Ausführlich wurde im Vortrag die sogenannte Schipchenbahn vorgstellt,
über deren Gleise von Senftenberg bis Doberlug der Verlorene
Transport 1945 sich fortbewegte. Vom Massengrab mit 48 Toten zeugt
heute eine Gedenkstätte in Schipkau, aber auch ein Grab mit 24 Toten
auf dem Friedhof Schipkau.

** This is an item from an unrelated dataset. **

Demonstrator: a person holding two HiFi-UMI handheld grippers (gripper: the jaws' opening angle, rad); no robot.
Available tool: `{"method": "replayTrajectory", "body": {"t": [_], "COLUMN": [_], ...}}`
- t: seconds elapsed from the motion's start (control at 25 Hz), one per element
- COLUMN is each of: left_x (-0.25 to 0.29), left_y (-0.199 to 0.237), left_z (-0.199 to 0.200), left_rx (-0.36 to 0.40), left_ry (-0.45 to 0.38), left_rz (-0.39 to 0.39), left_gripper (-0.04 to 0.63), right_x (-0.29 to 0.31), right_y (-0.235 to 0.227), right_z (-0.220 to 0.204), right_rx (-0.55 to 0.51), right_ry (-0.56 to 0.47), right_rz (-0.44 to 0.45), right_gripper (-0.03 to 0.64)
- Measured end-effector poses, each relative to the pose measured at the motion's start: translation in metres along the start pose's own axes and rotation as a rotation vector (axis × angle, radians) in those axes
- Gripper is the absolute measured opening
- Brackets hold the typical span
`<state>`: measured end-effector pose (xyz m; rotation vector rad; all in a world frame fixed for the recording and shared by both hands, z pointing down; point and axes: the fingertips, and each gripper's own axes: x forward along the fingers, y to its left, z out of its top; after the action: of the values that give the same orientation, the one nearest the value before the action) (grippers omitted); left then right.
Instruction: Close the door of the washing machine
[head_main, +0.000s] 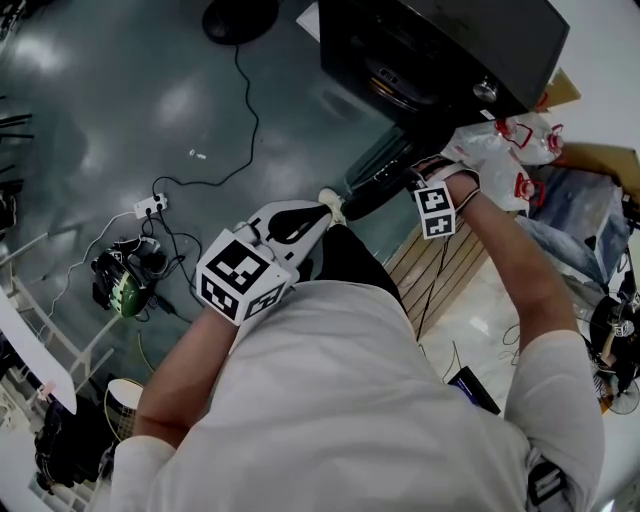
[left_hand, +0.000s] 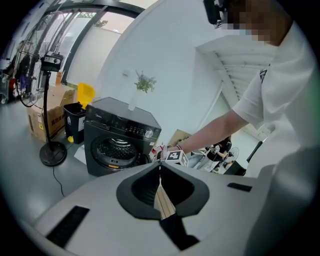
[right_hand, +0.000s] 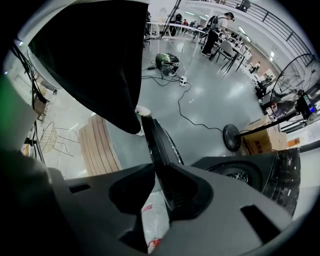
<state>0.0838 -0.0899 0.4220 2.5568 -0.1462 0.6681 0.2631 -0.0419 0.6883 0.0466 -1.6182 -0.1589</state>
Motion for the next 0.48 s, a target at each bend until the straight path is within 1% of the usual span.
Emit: {"method": "replayTrajectory", "body": {"t": [0.2,0.48], "left_x": [-0.002,-0.006], "left_y": [0.003,0.013], "left_z": [0.004,0.010], "left_rx": [-0.004,-0.021], "left_ry": [-0.012,-0.040], "left_rz": [0.022,0.079], "left_gripper": [0.020,0.020], "right_x": [0.002,0.008], "right_y": [-0.016,-0.048], "right_z": [0.005,0.010], "right_rx": [0.041,0.117], "right_ry": [-0.014,-0.028], "right_rz": [-0.001,-0.011], "right_gripper": [0.091,0.087]}}
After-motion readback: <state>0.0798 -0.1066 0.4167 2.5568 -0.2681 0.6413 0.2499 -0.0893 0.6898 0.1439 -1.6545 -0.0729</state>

An der Zugtrasse findet man verlassene
Bahnhöfe, überwucherte Geleise, romantische Brücken, aber auch das
ehemalige Verwaltungsgebäude des Braunkohlebetriebs Heye & Co, eben
jenes Friedrich Heye, der 1901, als die Arbeiter seiner Glasfabrik
in Obernkirchen bessere Arbeitsbedingungen forderten und einen
Streik organisierten, einfach den ganzen Betrieb schloß und 650
Menschen im 3500 Menschen zählenden Obernkirchen auf die Straße
setzte. Heye hatte den aufkommenden Arbeiterorganisationen und dem
damit verbundenen Ende der alten patriarchalischen Alleinherrschaft
in den Industriebetrieben sichtlich den Krieg angesagt. Seine
Reaktion konnte diese Entwicklung nicht aufhalten, das gelang erst
mit dem Hitlerfaschismus und seiner Herrenmenschendiktatur. Auf
diesen wiederum war die DDR eine Antwort, sie wollte mit einer
Gesellschaft neuen Typs ein glückliches, friedliches Zusammenleben
der Menschen aufbauen. Und das wollten auch die Arlts.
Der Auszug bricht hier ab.